→ Exercise description
Using the data below, transcribe exactly everything from the line that contains "From a set of" down to the line that contains "Searching for any black gantry". Include both of those lines and none of the pictures.

START Source material

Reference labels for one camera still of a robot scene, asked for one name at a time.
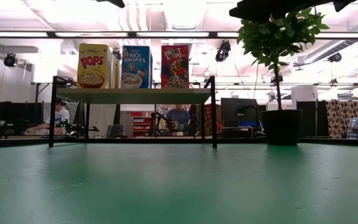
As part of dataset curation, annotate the brown white patterned cloth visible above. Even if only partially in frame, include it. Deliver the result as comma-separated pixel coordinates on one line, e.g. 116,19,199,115
324,99,358,139

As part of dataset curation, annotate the red storage rack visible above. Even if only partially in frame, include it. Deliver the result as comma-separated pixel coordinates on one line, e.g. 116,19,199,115
131,111,152,138

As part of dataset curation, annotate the green plant in black pot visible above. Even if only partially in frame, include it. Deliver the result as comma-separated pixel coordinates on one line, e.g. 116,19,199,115
236,9,331,147

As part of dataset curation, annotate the black partition panel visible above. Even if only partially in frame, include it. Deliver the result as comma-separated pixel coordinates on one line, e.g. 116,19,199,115
296,100,326,138

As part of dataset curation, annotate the black aluminium table frame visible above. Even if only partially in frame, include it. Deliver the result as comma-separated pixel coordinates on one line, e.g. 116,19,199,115
0,136,358,149

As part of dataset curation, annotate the long ceiling light rail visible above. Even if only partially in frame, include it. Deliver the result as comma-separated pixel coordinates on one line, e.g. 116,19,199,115
0,30,358,40

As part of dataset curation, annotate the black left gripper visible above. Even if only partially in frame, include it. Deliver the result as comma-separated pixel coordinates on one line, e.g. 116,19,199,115
95,0,126,9

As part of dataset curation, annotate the white cabinet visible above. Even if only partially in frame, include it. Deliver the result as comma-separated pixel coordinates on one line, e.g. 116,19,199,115
290,85,319,102

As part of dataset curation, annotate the yellow Corn Pops cereal box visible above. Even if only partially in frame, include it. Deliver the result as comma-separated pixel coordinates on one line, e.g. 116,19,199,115
76,42,117,90
115,58,122,90

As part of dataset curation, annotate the red Froot Loops cereal box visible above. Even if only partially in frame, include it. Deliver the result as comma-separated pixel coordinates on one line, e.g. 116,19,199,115
161,44,190,90

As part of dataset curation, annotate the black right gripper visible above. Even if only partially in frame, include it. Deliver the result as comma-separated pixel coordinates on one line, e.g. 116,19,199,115
228,0,357,25

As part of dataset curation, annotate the orange mandala cloth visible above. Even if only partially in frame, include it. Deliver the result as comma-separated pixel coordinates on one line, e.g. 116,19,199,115
203,104,223,138

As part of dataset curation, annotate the blue Rice Krispies cereal box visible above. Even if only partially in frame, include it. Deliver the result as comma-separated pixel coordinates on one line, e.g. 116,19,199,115
121,45,154,90

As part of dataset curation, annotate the black monitor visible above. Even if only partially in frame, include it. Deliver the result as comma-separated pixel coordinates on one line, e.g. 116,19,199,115
0,101,46,135
220,97,260,129

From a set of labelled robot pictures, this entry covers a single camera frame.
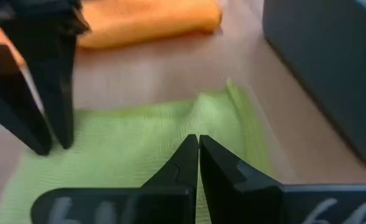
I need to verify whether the lime green microfiber towel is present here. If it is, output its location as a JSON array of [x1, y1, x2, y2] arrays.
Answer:
[[0, 79, 274, 224]]

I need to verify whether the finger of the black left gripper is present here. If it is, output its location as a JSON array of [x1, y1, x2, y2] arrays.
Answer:
[[0, 42, 53, 156], [2, 15, 90, 149]]

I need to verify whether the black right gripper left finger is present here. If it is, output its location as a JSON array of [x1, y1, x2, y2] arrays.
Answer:
[[30, 134, 199, 224]]

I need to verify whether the orange microfiber towel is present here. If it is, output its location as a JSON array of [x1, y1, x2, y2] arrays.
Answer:
[[0, 0, 223, 68]]

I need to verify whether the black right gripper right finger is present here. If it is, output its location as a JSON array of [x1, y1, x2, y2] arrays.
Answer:
[[200, 135, 366, 224]]

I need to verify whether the blue-grey plastic bin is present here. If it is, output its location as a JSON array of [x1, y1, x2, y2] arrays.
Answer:
[[262, 0, 366, 175]]

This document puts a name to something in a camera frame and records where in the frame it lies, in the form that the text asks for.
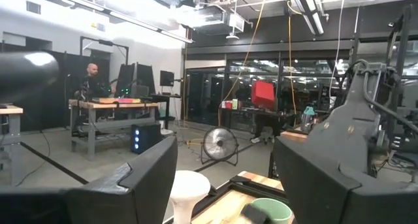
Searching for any black gantry frame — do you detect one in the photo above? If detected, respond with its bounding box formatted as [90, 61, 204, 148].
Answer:
[79, 36, 130, 67]

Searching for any teal lid water bottle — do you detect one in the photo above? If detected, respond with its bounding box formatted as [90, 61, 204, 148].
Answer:
[300, 105, 316, 133]

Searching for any person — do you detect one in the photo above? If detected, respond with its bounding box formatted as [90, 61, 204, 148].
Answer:
[250, 80, 283, 145]
[74, 63, 115, 99]

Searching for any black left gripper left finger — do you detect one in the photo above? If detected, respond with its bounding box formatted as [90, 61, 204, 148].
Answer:
[0, 135, 179, 224]

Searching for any grey ceiling vent unit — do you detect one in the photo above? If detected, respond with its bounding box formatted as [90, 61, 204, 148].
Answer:
[192, 5, 246, 34]

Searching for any pink and yellow board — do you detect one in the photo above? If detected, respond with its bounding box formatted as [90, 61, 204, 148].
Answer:
[93, 97, 143, 104]

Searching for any pale green plastic cup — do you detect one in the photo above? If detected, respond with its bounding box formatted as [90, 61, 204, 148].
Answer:
[250, 197, 293, 224]

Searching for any wooden top metal workbench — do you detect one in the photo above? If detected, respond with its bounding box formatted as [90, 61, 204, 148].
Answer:
[67, 98, 161, 161]

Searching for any small black monitor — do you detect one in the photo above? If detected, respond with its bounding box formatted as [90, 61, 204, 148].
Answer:
[159, 70, 176, 88]

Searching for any wooden top side table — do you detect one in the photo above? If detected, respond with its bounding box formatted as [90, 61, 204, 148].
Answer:
[0, 104, 24, 185]

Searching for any yellow hanging cable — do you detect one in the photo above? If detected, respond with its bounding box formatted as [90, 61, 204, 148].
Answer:
[217, 0, 267, 127]
[286, 1, 297, 116]

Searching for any round metal floor fan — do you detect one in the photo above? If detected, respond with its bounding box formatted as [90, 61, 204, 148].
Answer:
[199, 125, 240, 167]

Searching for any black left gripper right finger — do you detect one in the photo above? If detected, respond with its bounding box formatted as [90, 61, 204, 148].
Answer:
[272, 135, 418, 224]

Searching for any black computer tower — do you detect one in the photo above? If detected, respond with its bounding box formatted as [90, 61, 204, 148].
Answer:
[130, 121, 163, 155]

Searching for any ceiling light strip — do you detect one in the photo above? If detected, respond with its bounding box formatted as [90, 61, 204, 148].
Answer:
[109, 10, 195, 44]

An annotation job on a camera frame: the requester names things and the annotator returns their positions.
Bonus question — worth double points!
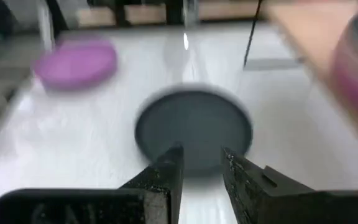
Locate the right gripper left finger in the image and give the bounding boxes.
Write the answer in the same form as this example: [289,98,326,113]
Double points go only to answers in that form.
[0,143,185,224]

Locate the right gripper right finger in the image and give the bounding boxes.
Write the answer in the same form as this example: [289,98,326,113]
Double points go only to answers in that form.
[222,147,358,224]

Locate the purple plate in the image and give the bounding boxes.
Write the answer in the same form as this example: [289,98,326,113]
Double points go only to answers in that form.
[32,36,118,91]

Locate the white table cover sheet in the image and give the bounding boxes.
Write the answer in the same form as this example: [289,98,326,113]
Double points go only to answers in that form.
[0,23,358,224]

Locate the black plate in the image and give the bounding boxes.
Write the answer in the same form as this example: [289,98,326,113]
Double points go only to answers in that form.
[134,83,254,180]

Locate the wooden shelf black metal legs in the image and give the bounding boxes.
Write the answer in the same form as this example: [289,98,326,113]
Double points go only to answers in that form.
[242,0,358,162]

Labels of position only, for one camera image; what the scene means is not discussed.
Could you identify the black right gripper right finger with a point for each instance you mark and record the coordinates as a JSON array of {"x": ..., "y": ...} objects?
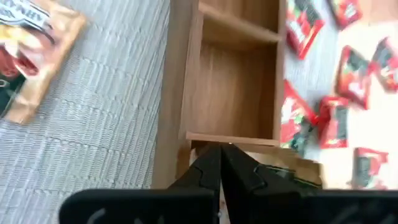
[{"x": 248, "y": 193}]

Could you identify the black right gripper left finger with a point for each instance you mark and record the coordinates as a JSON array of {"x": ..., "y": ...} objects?
[{"x": 202, "y": 186}]

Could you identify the wooden tea organizer box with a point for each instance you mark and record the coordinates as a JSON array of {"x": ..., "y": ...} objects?
[{"x": 233, "y": 93}]

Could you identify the beige vanilla cinnamon tea packet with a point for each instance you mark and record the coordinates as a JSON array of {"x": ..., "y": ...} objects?
[{"x": 40, "y": 46}]

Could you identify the grey woven placemat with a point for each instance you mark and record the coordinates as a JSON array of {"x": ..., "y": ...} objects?
[{"x": 109, "y": 124}]

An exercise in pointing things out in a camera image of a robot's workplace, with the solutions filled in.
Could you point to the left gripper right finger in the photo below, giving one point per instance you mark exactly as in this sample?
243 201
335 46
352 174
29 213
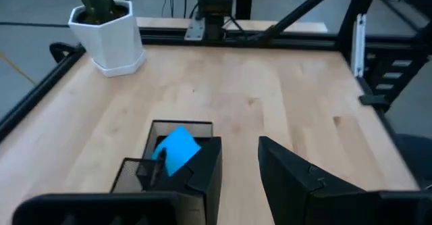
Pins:
297 191

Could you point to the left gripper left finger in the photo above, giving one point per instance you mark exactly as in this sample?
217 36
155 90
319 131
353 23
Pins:
202 174

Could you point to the cyan sticky note pad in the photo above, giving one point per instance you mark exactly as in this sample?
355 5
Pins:
177 149

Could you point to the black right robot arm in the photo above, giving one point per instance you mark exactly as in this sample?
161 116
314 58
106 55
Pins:
214 5

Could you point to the black mesh desk organizer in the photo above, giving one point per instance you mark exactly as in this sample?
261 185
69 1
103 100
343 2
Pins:
130 179

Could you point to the cactus in white pot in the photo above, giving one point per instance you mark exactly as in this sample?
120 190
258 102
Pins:
108 42

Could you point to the black table frame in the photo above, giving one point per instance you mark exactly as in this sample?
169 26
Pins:
287 42

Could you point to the white frame bracket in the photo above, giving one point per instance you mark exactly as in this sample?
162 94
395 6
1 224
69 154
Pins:
358 44

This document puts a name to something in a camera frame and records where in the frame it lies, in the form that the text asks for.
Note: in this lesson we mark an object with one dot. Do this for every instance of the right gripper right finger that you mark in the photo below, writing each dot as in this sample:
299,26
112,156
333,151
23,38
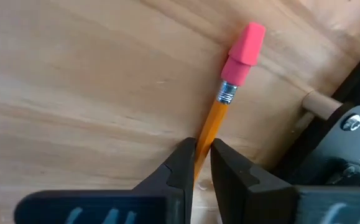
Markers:
254,199

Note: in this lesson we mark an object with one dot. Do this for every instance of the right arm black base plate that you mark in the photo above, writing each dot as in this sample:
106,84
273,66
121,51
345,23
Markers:
338,149

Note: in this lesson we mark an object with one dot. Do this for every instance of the beige cylindrical peg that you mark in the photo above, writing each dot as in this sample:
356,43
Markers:
321,104

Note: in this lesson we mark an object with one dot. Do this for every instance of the orange pencil pink eraser cap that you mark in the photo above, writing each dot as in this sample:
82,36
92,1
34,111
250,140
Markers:
210,124

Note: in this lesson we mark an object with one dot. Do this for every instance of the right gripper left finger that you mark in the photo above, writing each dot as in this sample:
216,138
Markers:
155,199

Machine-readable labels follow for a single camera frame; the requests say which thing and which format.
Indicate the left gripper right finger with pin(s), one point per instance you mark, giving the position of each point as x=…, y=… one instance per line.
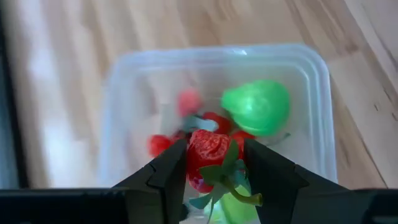
x=280, y=193

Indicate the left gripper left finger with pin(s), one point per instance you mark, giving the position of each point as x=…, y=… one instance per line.
x=164, y=186

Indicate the red toy cherry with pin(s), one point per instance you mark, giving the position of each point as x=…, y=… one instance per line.
x=159, y=145

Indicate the large green toy vegetable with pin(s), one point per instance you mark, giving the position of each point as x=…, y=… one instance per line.
x=236, y=210

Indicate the red toy strawberry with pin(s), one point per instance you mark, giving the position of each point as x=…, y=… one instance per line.
x=219, y=123
x=206, y=155

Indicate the pink toy peach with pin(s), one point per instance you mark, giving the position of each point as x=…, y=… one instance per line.
x=189, y=102

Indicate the clear plastic tupperware container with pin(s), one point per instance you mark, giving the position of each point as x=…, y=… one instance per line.
x=140, y=93

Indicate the black aluminium table frame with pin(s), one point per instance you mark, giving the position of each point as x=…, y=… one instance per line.
x=18, y=155

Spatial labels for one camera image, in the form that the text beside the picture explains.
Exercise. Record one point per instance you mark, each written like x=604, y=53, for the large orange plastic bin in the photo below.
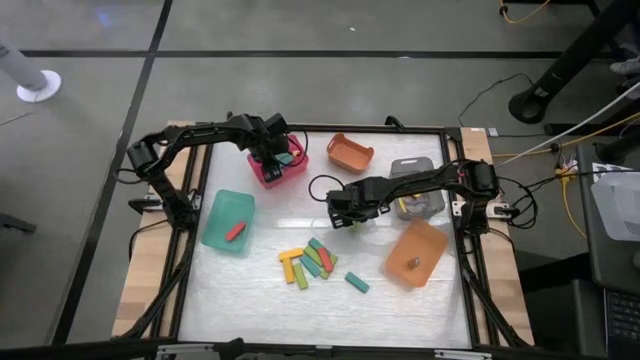
x=425, y=240

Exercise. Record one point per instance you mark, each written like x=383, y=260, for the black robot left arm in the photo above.
x=200, y=132

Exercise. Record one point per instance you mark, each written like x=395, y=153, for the black floor stand foot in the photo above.
x=17, y=223

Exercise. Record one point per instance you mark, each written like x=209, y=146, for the red wooden block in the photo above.
x=326, y=260
x=295, y=151
x=236, y=231

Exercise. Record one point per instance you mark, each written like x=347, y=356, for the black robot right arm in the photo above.
x=430, y=176

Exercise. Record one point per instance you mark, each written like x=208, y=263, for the grey transparent plastic bin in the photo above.
x=415, y=167

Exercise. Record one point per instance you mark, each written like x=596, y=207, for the white pole with base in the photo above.
x=40, y=87

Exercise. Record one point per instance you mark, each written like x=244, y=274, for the grey plastic container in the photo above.
x=620, y=205

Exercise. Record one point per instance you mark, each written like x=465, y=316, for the power strip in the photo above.
x=565, y=172

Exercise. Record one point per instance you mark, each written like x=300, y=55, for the yellow wooden block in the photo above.
x=291, y=254
x=289, y=272

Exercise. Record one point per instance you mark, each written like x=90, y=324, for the green wooden block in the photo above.
x=356, y=228
x=325, y=274
x=300, y=277
x=312, y=255

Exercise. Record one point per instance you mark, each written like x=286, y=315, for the teal plastic bin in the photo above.
x=220, y=220

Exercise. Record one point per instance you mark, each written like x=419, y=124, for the pink plastic bin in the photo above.
x=295, y=172

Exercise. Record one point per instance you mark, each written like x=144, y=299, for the wooden table side board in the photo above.
x=510, y=280
x=145, y=280

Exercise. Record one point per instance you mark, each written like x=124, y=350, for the black keyboard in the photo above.
x=625, y=315

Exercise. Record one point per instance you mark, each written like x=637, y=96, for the person's shoe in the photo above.
x=627, y=66

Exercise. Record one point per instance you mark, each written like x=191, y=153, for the dark desk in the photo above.
x=615, y=265

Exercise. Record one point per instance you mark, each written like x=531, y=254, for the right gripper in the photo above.
x=357, y=197

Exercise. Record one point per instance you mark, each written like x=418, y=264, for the small brown object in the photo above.
x=413, y=263

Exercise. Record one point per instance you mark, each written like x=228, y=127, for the black stand leg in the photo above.
x=575, y=55

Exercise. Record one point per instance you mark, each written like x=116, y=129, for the small orange plastic bin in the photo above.
x=350, y=152

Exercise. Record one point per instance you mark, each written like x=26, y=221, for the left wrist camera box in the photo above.
x=276, y=124

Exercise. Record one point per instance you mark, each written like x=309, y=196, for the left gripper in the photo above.
x=272, y=150

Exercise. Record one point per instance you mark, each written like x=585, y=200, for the black table frame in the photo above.
x=350, y=128

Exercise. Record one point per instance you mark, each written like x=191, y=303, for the teal wooden block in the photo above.
x=316, y=243
x=310, y=266
x=357, y=282
x=286, y=158

END Source material

→ Answer box
From a set of labelled robot pictures, this entry covers a single camera frame.
I need to verify whether the lime green microfiber towel is present here. If it is, output its location as a JSON array of [x1, y1, x2, y2] arrays.
Answer:
[[0, 79, 274, 224]]

I need to verify whether the finger of the black left gripper is present here. If it is, output its location as a JSON array of [x1, y1, x2, y2] arrays.
Answer:
[[0, 42, 53, 156], [2, 15, 90, 149]]

I need to verify whether the black right gripper left finger is present here. If it is, output its location as a JSON array of [x1, y1, x2, y2] arrays.
Answer:
[[30, 134, 199, 224]]

I need to verify whether the orange microfiber towel is present here. If it is, output its location as a JSON array of [x1, y1, x2, y2] arrays.
Answer:
[[0, 0, 223, 68]]

I need to verify whether the black right gripper right finger is present here. If it is, output its location as a JSON array of [x1, y1, x2, y2] arrays.
Answer:
[[200, 135, 366, 224]]

I need to verify whether the blue-grey plastic bin is present here. If it is, output its location as a JSON array of [x1, y1, x2, y2] arrays.
Answer:
[[262, 0, 366, 175]]

This document puts a name to something in a camera frame and records where in the frame it lies, in the form that the text asks for.
Searching for any black gantry frame — do you detect one in the photo above? If detected, respond with its bounding box formatted as [90, 61, 204, 148].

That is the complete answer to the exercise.